I might not have realized how lucky this makes us, if it weren’t for the travails of various friends and relatives who are in two-Jew couples.

Aaron and Lisa for many years had one of the most challenging interfaith relationships I knew. He was raised an Orthodox Jew. Her father and grandfather were both Conservative rabbis. In their relationship, both parties knew exactly how to be Jewish. They also knew exactly how wrong the other one was.

Whether her argument is true or not is beside the point. The message of her piece comes at the end, when she says: “No matter what the ritual observance or deity belief system, any two people trying to make a life together are embarking on a lifetime of compromises.” For an interfaith family, that might mean agreeing to have a Christmas tree and a Menorah in the home. For an in-married family, that might mean deciding on whether to drive or walk to synagogue on Saturday morning.

Lois’ piece is a little tongue-in-cheek, but her point by the end is well taken – and it speaks to what we do here at JOI. Our mission is to make the Jewish community more inclusive and welcoming for everyone, especially interfaith families and the unaffiliated.

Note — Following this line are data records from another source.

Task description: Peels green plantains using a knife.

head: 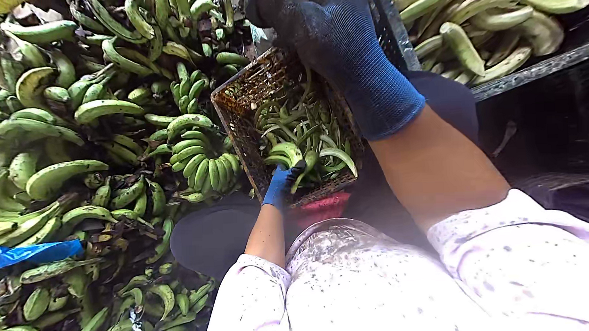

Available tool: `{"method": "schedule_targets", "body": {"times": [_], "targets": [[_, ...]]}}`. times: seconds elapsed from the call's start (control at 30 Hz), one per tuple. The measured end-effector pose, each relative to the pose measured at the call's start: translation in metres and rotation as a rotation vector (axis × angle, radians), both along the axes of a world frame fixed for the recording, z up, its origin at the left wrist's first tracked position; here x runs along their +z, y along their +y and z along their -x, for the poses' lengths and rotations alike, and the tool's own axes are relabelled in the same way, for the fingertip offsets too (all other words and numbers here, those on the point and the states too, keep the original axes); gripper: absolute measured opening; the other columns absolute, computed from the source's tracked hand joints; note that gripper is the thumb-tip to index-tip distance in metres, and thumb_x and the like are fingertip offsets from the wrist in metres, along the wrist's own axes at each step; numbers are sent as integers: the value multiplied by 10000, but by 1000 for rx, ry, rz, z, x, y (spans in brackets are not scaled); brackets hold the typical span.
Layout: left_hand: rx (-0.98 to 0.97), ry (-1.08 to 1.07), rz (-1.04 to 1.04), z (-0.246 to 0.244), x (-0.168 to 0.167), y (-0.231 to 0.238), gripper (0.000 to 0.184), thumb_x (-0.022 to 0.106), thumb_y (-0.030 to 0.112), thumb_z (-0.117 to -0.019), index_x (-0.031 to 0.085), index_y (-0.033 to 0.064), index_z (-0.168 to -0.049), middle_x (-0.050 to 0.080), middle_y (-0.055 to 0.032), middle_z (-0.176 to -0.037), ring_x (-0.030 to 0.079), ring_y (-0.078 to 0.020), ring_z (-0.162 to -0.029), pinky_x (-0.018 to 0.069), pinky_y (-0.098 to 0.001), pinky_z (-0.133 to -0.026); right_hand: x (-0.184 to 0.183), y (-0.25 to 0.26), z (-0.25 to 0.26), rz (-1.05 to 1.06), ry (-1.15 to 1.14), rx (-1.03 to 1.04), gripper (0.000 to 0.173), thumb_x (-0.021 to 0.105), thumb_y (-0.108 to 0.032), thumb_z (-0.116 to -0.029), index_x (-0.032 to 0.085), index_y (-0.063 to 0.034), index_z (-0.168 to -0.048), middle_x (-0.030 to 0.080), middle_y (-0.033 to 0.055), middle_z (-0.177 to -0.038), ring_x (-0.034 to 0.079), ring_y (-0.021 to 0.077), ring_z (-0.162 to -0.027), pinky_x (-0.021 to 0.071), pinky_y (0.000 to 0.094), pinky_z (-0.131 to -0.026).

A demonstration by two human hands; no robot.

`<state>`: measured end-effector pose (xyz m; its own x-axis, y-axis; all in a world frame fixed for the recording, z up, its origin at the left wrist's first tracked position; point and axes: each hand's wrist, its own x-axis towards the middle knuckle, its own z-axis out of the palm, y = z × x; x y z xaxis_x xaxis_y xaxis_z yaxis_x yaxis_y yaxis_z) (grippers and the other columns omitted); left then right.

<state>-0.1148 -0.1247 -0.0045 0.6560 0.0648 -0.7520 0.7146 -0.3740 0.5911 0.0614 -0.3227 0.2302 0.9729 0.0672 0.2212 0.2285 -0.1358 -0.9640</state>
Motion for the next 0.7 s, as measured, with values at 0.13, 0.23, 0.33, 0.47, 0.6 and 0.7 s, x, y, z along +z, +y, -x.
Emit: {"method": "schedule_targets", "body": {"times": [0.13, 0.23, 0.33, 0.47, 0.6, 0.7], "targets": [[107, -250, 97, -23, 56, -11, 720, 681, 588, -907, 461, 214, -1482, 686, -107, -1203, 692, -207, -964, 593, -439, -819, -1, -11, 0, -35, -20, 19, 201, 709, -342, -917, 744, -146, -890, 704, -36, -818, 673, 68, -797, 571, 340, -759], [141, -477, 217, -20, 107, -9, 790, 676, 511, -935, 296, 301, -1595, 567, -20, -1443, 623, -125, -1169, 554, -383, -958, 3, -17, 2, -94, -32, 47, 218, 656, -350, -964, 749, -156, -999, 719, -35, -947, 679, 67, -905, 581, 327, -838], [242, -566, 634, -26, 117, 7, 451, 572, 513, -996, 514, 320, -1400, 671, 62, -1135, 653, -48, -912, 577, -263, -757, 3, -19, 1, -204, -75, 53, 238, 648, -307, -980, 737, -114, -1087, 710, 13, -1063, 693, 106, -972, 609, 315, -858], [291, -634, 494, -56, 97, -24, 509, 291, 611, -1059, 605, 269, -1267, 686, 16, -1031, 653, -126, -894, 582, -379, -744, 1, -8, 5, -238, -59, 88, 237, 656, -249, -985, 719, -84, -1143, 717, 16, -1042, 700, 106, -921, 617, 303, -806], [422, -548, 94, -78, 65, -53, 527, 291, 548, -1078, 557, 219, -1392, 649, -59, -1269, 622, -210, -1119, 534, -504, -910, -1, -16, 10, -124, -67, 76, 281, 646, -284, -980, 709, -109, -1191, 692, 12, -1174, 689, 95, -1001, 612, 295, -840], [640, -601, 272, -87, 72, -39, 575, 258, 625, -1058, 559, 229, -1347, 659, -15, -1140, 640, -151, -960, 568, -391, -808, -8, -24, 9, -270, 19, 64, 286, 624, -266, -1007, 685, -65, -1200, 714, 36, -1116, 707, 141, -971, 628, 347, -829]]}}
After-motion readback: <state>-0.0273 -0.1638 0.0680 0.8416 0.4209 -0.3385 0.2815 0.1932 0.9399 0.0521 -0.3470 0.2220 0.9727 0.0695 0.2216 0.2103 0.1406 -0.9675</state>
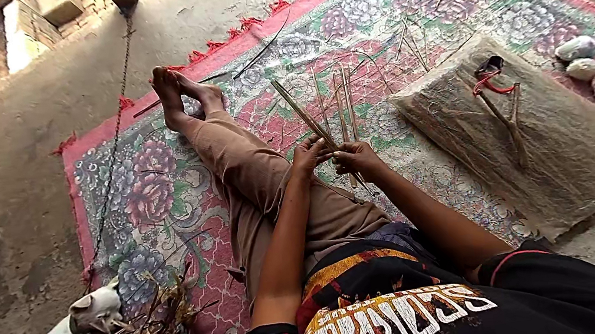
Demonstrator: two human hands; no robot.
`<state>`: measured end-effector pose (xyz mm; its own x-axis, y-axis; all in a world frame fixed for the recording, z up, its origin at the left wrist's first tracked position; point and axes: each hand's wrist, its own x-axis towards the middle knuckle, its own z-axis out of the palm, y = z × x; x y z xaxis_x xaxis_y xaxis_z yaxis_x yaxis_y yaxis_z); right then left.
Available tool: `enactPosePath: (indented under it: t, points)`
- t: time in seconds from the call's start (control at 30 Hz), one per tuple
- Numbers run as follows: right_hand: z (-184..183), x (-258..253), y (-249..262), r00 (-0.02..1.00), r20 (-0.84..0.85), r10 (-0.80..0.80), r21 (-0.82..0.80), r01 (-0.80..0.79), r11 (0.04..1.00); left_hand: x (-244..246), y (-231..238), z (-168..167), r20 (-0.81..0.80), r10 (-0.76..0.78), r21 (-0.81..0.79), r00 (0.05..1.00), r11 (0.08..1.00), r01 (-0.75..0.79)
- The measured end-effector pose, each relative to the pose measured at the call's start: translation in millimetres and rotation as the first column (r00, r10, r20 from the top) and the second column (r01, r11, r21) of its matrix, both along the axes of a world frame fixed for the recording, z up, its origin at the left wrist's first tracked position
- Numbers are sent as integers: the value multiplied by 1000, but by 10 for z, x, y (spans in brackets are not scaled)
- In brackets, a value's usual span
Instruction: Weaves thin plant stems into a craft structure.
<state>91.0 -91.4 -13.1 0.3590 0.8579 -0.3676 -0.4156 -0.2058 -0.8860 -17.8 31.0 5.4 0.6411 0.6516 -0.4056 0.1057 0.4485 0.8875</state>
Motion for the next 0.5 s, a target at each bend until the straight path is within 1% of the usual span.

But the first step is respect – respect for decisions people have made, and an understanding of how they want to live their lives. Just as a relationship can’t succeed without these two key elements, we won’t be able to grow and strengthen our community until we truly open ourselves up to the diversity of today’s Jewish households.



3 Comments

  1. all relationships/marriages have their challenges whether they’re same-faith or interfaith. what it comes down to in the end is communicating openly and effectively, understanding what is important to each other, and how to avoid uncomfortable situations. sometimes, what’s on the surface doesn’t always translate to real life. look at Ms. Leveen’s description of her in-married friends: they’re both Jewish, but do they agree on everything? not necessarily. there are probably many in-married couples who are like this, so this isn’t an isolated case. this is not to say that being an interfaith couple is smooth sailing either, because there are more challenges present than with an in-married couple. but whether both partners are Jewish or only one is, the best tool you can utilize to having a successful relationship is communication.

    Comment by h. — October 24, 2008 @ 10:09 am

  2. The problem with the interfaith marriage is that the children will see Judaism as something Mom does, but Pop doesn’t. At least with the inmarriage the kids will see that Judaism is something Mom and Pop care deeply about.

    Comment by Dave — October 26, 2008 @ 1:07 pm

  3. this may be true, but not all in-married Jews are affiliated or care deeply about Judaism. that’s also a challenge.